This Sunday in the liturgical year, our remembrance was the Holy Family.
Jesus, Mary, Joseph, pray for us, now and at the hour of our death.
The Church encourages us to pray such short aspirations; such ejaculations bringing our minds and hearts toward God, towards, heaven, towards eternity.
We remember the Holy Family; we pray and ask for intercession; we see a model of family and family roles; we give thanks that Our Lord became flesh and dwelt among us.
In my own life, the troubles and the upsets, the criticism I receive and , yes, the love and the humour, the joy of Christmas, the connections and the wrenches, I can pray, ponder the Holy Family ...and I can store up these things in my heart and humbly ponder their meaning, waiting for God's light and wisdom and healing touch to arrive.
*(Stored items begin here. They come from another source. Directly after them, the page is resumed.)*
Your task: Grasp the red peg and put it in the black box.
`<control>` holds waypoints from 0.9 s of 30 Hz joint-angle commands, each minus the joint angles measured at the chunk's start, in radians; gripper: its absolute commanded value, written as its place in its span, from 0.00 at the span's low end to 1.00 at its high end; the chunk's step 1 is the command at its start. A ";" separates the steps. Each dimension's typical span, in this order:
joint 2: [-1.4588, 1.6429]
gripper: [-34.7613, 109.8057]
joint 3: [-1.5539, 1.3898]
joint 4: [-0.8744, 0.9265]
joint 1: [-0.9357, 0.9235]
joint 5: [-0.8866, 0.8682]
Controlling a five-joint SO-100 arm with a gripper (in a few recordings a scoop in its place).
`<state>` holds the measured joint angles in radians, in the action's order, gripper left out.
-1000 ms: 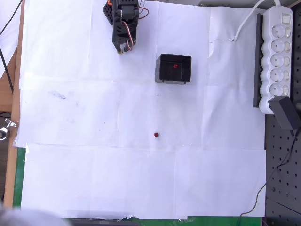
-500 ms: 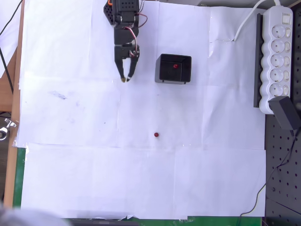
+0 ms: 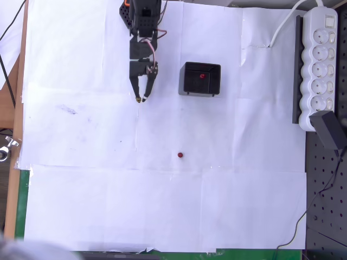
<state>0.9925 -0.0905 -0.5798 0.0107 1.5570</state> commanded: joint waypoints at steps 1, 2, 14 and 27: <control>0.077 0.24 -0.075 -0.110 -0.029 0.002; 0.115 0.24 -0.077 -0.153 -0.032 0.000; 0.568 0.24 -0.236 -0.477 -0.075 0.009; 0.718 0.30 -0.330 -0.482 -0.089 -0.012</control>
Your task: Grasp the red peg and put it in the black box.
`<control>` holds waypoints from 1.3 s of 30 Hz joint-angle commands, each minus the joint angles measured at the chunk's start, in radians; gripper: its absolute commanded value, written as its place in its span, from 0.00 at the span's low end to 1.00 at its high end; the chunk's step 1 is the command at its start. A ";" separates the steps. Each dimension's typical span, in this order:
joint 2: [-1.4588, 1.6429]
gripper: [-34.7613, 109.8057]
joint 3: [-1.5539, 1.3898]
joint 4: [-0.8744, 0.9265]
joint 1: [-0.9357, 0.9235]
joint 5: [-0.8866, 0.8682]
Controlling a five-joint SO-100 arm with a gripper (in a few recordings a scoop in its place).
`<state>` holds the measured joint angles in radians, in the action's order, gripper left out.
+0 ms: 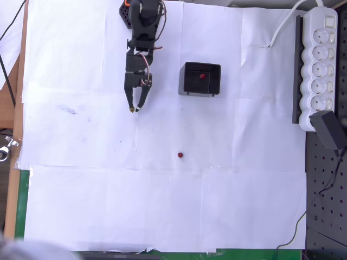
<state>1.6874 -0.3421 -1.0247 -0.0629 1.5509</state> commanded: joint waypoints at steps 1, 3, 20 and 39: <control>0.035 0.31 -0.089 -0.037 -0.017 -0.006; 0.063 0.36 -0.118 -0.031 -0.011 -0.008; 0.367 0.49 -0.594 0.149 0.140 0.153; 0.604 0.51 -0.831 0.166 0.242 0.046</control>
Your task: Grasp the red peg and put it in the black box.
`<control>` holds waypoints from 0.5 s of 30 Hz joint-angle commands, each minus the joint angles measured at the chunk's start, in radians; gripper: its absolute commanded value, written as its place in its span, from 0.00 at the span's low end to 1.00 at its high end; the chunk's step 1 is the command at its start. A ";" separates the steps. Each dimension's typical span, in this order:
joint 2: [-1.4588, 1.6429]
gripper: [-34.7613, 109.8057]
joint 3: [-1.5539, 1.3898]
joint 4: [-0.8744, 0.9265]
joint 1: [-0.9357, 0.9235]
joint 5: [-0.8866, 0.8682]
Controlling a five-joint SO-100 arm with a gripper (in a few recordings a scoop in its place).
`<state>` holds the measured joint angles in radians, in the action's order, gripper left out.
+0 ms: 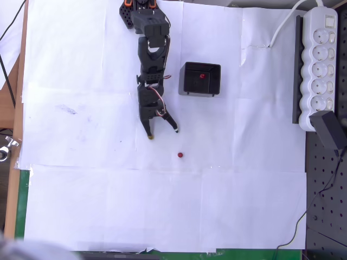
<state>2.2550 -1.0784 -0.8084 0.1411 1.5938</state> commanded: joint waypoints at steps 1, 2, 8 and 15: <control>0.074 0.51 -0.130 -0.061 0.044 0.002; 0.100 0.51 -0.163 -0.061 0.049 -0.005; 0.210 0.51 -0.282 -0.072 0.081 -0.038; 0.313 0.51 -0.479 -0.061 0.137 -0.066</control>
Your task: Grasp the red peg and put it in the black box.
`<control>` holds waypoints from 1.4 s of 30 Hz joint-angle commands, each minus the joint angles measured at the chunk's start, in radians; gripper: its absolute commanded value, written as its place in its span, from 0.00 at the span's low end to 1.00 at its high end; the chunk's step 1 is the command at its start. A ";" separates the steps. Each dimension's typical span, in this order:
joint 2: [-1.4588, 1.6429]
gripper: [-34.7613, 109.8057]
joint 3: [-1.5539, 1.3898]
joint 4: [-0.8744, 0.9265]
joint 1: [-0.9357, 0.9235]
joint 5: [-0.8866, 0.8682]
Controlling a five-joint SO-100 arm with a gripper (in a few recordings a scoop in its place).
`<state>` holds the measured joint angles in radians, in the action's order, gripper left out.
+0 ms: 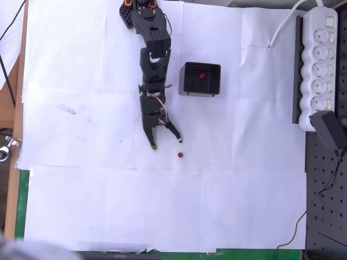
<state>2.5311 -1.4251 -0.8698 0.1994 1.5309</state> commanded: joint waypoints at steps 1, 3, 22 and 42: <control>0.038 0.51 -0.150 0.021 0.087 0.000; 0.038 0.51 -0.181 0.074 0.101 0.012; -0.006 0.51 -0.218 0.144 0.238 0.034; -0.020 0.51 -0.235 0.198 0.118 0.051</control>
<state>2.5510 -1.5938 -0.6934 0.3329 1.5677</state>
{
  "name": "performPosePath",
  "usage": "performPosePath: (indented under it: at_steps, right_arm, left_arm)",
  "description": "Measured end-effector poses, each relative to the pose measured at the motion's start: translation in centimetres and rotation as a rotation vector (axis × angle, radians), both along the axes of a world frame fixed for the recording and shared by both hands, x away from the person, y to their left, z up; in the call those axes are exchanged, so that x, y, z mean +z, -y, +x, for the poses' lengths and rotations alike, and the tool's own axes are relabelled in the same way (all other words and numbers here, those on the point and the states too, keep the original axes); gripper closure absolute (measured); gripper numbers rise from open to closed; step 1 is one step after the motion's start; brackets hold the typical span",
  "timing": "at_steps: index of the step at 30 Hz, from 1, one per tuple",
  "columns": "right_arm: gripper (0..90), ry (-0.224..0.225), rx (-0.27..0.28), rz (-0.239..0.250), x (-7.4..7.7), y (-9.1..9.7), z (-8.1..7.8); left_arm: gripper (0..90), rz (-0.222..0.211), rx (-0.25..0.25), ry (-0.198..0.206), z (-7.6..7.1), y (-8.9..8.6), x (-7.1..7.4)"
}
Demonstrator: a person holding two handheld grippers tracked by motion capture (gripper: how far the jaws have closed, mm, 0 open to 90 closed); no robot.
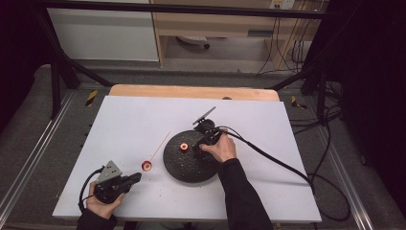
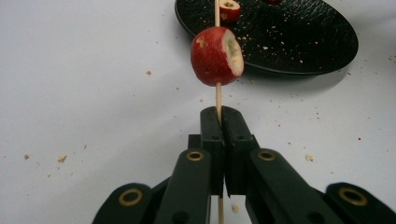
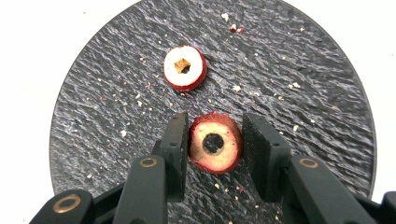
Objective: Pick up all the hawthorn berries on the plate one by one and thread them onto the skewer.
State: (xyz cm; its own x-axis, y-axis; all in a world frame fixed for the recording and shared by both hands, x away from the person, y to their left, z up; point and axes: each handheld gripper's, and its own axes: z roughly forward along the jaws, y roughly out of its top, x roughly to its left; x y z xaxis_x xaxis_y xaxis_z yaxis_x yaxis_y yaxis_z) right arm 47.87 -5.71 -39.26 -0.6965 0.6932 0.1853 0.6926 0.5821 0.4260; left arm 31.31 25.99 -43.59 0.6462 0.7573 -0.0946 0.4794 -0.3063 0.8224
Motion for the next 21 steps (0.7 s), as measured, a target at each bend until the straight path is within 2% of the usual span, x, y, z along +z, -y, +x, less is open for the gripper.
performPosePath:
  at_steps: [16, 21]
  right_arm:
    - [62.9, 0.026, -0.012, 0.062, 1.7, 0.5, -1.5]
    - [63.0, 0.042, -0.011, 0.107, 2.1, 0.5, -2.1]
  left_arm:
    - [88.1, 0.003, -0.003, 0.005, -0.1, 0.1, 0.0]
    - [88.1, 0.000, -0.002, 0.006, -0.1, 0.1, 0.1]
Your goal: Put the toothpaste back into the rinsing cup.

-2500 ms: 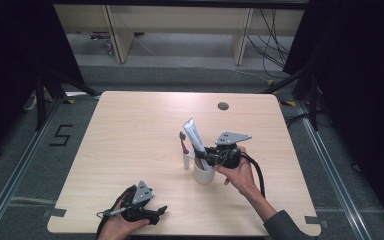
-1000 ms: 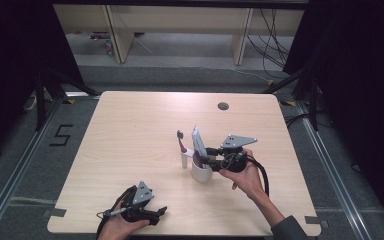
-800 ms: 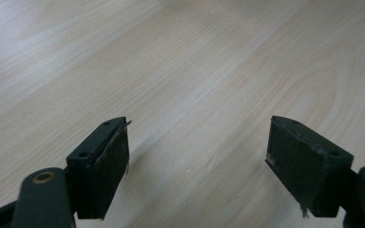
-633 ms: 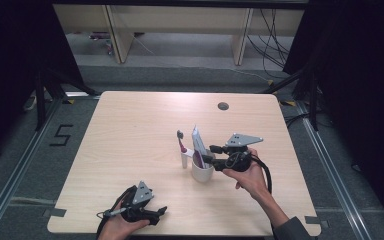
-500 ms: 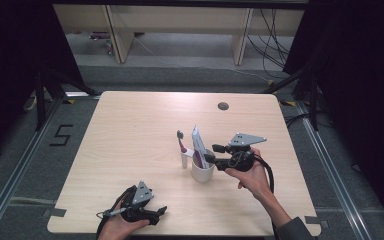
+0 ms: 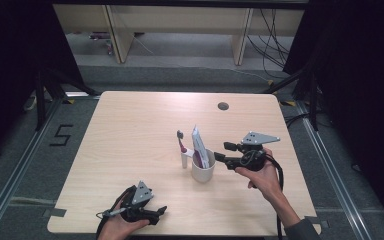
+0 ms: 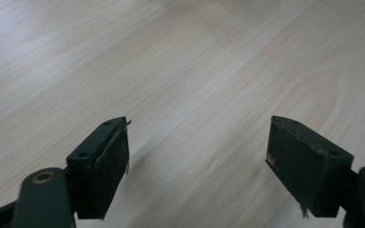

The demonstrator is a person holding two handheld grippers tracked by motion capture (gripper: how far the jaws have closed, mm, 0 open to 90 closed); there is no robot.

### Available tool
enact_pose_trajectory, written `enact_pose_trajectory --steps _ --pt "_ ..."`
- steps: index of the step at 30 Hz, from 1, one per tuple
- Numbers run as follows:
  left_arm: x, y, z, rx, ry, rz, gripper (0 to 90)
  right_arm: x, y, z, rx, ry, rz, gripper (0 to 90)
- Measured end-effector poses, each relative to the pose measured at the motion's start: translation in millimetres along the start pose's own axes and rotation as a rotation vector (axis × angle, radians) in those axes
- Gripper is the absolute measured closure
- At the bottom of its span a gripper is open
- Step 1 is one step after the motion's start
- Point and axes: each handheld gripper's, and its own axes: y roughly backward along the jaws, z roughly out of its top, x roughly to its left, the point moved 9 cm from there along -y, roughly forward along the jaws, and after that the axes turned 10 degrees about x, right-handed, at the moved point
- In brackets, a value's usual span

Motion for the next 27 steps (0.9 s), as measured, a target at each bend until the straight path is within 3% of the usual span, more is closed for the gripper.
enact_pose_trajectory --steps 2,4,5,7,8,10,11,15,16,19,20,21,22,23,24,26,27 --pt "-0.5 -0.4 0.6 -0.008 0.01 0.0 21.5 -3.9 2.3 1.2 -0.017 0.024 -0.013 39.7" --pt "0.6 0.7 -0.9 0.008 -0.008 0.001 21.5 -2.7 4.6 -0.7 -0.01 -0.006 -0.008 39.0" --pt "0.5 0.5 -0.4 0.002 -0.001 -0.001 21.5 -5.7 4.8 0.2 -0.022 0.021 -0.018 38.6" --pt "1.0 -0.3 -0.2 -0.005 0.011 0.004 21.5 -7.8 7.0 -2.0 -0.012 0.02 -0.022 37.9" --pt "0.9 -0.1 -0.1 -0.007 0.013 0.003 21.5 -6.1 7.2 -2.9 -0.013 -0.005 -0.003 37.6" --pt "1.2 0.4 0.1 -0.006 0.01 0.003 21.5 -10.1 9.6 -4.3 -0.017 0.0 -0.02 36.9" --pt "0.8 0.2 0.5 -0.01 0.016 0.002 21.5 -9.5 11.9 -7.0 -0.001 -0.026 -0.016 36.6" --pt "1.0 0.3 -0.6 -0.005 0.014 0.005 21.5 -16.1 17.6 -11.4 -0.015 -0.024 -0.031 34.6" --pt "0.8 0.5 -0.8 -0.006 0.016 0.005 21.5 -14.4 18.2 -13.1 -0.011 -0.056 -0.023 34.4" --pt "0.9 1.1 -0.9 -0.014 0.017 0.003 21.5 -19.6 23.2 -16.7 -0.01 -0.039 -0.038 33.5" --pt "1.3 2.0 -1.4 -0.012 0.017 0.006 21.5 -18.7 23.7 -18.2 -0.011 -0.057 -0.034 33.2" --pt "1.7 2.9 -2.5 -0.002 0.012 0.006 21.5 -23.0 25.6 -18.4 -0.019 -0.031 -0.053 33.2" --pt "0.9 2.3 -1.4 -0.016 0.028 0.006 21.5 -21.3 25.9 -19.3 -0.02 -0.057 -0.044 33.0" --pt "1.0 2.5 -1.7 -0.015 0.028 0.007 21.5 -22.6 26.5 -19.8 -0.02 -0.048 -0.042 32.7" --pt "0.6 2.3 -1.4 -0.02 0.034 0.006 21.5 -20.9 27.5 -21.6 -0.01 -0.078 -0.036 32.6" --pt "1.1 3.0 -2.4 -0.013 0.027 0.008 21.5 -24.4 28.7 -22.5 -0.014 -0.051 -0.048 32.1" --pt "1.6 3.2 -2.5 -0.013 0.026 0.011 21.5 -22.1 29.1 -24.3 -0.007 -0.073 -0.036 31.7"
During Mass, during thanksgiving after Communion, I read some psalms. From a book of psalms. A Christmas present.
O God, thou knowest my rash doings,
no fault of mine is hidden from Thy sight.
Deus, tu scis insipientiam meam,
et delicta mea te non latent
This is strangely comforting for me. Maybe because of the truth it contains. That others, the psalmist, have felt the same as I.
Gotta love this Christmas season, the liturgy, the prayers. And gifts like this book of Psalms.
St Athanasius wrote ~
In the Psalter you learn about yourself. You find depicted in it all the movements of your soul, all its changes, its ups and downs, its failures and recoveries. Moreover, whatever your particular need or trouble, from this same book you can select a form of words to fit it, so that you do not merely hear and then pass on, but learn the way to remedy your ill. Prohibitions of evildoing are plentiful in Scripture, but only the Psalter tells you how to obey these orders and refrain from sin.
But the marvel with the Psalter is that, barring those prophecies about the Savior and some about the Gentiles, the reader takes all its words upon his lips as though they were his own, written for his special benefit, and takes them and recites them, not as though someone else were speaking or another person’s feelings being described, but as himself speaking of himself, offering the words to God as his own heart’s utterance, just as though he himself had made them up.
It is possible for us, therefore to find in the Psalter not only the reflection of our own soul’s state, together with precept and example for all possible conditions, but also a fit form of words wherewith to please the Lord on each of life’s occasions, words both of repentance and of thankfulness, so that we fall not into sin; for it is not for our actions only that we must give account before the Judge, but also for our every idle word.